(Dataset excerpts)
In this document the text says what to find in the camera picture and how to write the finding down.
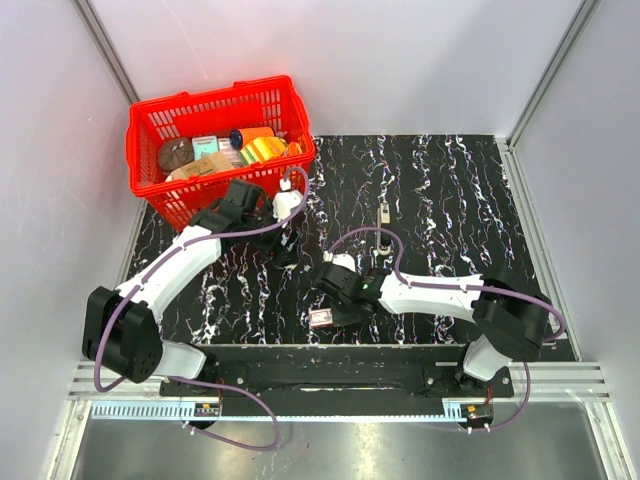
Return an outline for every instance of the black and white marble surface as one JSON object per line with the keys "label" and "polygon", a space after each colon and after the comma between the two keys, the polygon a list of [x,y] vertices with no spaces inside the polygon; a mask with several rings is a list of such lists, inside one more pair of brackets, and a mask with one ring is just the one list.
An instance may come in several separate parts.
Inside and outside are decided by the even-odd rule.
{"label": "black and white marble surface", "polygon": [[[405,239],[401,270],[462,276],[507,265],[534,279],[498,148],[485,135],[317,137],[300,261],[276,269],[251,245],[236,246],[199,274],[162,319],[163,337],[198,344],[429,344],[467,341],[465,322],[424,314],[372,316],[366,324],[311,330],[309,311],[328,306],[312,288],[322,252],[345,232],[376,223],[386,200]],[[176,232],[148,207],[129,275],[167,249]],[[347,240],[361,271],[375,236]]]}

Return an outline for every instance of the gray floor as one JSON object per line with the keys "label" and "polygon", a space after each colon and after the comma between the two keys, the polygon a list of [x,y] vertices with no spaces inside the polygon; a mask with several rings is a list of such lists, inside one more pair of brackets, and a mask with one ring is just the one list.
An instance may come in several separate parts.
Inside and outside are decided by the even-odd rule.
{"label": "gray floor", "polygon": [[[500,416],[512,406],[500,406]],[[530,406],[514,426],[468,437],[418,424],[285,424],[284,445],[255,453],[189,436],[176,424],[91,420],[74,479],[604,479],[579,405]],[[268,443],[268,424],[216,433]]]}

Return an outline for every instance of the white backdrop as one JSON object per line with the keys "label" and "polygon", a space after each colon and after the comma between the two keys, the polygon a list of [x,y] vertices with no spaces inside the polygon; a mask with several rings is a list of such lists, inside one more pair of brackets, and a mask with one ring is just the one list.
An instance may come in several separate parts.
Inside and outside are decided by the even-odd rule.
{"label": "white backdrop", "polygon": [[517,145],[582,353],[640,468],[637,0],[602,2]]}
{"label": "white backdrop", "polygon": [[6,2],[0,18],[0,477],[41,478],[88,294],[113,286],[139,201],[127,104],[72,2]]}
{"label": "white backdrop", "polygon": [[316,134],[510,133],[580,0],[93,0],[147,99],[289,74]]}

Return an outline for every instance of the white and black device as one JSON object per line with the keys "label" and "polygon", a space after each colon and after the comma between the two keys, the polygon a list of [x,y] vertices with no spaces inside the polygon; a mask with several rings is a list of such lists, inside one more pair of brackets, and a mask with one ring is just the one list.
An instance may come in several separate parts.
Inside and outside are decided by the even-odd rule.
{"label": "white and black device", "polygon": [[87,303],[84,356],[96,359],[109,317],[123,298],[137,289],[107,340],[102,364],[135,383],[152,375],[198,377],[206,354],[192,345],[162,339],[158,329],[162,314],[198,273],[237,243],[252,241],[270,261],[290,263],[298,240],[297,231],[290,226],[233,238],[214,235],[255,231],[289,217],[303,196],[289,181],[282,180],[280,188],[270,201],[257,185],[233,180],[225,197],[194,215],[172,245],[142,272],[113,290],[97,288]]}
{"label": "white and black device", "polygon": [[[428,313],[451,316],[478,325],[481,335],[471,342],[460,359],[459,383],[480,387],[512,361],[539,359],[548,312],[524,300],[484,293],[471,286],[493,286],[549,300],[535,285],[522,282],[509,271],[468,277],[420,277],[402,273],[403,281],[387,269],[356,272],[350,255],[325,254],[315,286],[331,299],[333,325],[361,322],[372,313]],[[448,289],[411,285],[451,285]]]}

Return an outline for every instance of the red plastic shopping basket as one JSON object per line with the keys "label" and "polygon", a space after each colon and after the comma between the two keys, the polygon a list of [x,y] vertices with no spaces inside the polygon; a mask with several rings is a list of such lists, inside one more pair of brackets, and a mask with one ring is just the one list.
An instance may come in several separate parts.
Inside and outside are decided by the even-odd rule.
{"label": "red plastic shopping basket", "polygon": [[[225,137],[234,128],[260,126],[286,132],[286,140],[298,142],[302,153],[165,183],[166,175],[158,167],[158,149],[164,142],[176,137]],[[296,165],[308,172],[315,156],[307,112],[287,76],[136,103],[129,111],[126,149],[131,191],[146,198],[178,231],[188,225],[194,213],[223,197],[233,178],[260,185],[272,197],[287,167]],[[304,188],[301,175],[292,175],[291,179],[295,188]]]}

---

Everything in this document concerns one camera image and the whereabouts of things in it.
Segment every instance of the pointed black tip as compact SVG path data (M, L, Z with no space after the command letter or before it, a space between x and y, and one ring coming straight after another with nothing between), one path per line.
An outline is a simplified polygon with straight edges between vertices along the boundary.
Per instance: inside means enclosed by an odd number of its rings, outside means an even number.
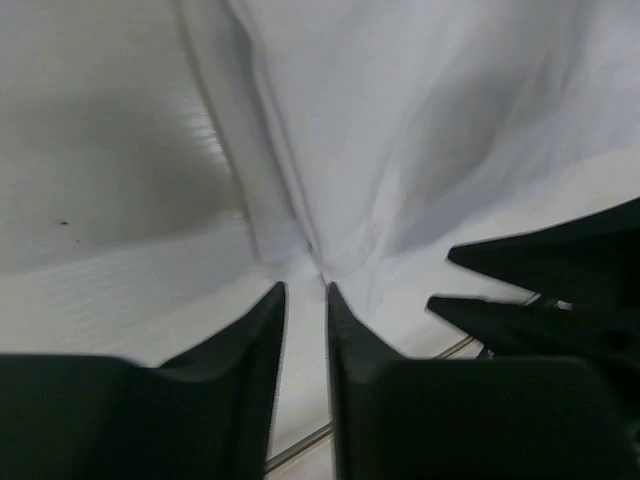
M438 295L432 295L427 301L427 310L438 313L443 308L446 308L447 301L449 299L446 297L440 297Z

▶ What the task asks:
Copy task for the entries above: every line with the string "document".

▶ Answer for this exercise:
In this document the text says what to find in the camera picture and how to write the finding down.
Everything in this document concerns one camera image and the whereabouts of things in it.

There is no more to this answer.